1st President of Pennsylvania Western University
- In office July 1, 2022 – July 1, 2023
- Preceded by: Position established
- Succeeded by: Laurie Bernotsky (interim)

Personal details
- Education: University at Albany, SUNY Idaho State University

= Dale-Elizabeth Pehrsson =

American academic administrator

Dale-Elizabeth Pehrsson is an American academic administrator who was the founding president of Pennsylvania Western University from 2022 to 2023.

== Life ==
Pehrsson graduated from the University at Albany, SUNY. She earned master's degrees in counseling and education and a D.Ed. in counselor education and counseling from Idaho State University. Her 1991 dissertation was titled, Representational Theory of Play Therapy: The Development of a Theoretical Framework. Virginia B. Allen was her doctoral advisor.

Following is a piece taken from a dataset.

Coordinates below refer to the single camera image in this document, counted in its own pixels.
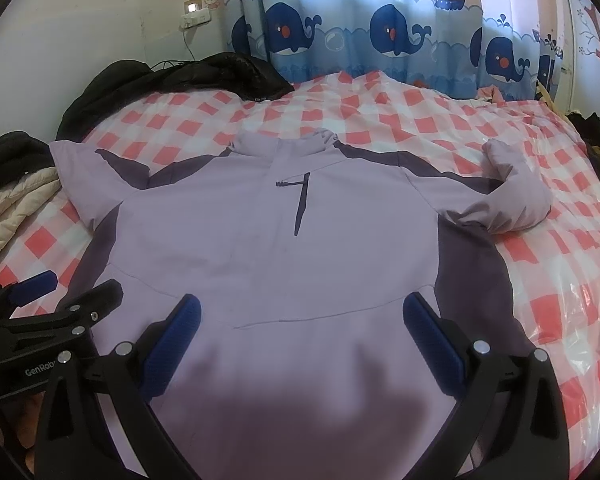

In 1991, Pehrsson became a clinical supervisor for counselor education at Idaho State University. She was a faculty member at Oregon State University and Sam Houston State University. She was an associate dean of the college of education at the University of Nevada, Las Vegas. She worked as dean of the college of education and human services at Central Michigan University. In 2018, she joined the Pennsylvania State System of Higher Education as the president of Clarion University. She became the interim president of Edinboro University in December 2020 and of California University of Pennsylvania in July 2021. She served as president of the merger of three universities which unified as Pennsylvania Western University on July 1, 2022. On July 1, 2023, she resigned to serve as the president-in-resident and CEO of PennWest Investment with the Pennsylvania State System of Higher Education.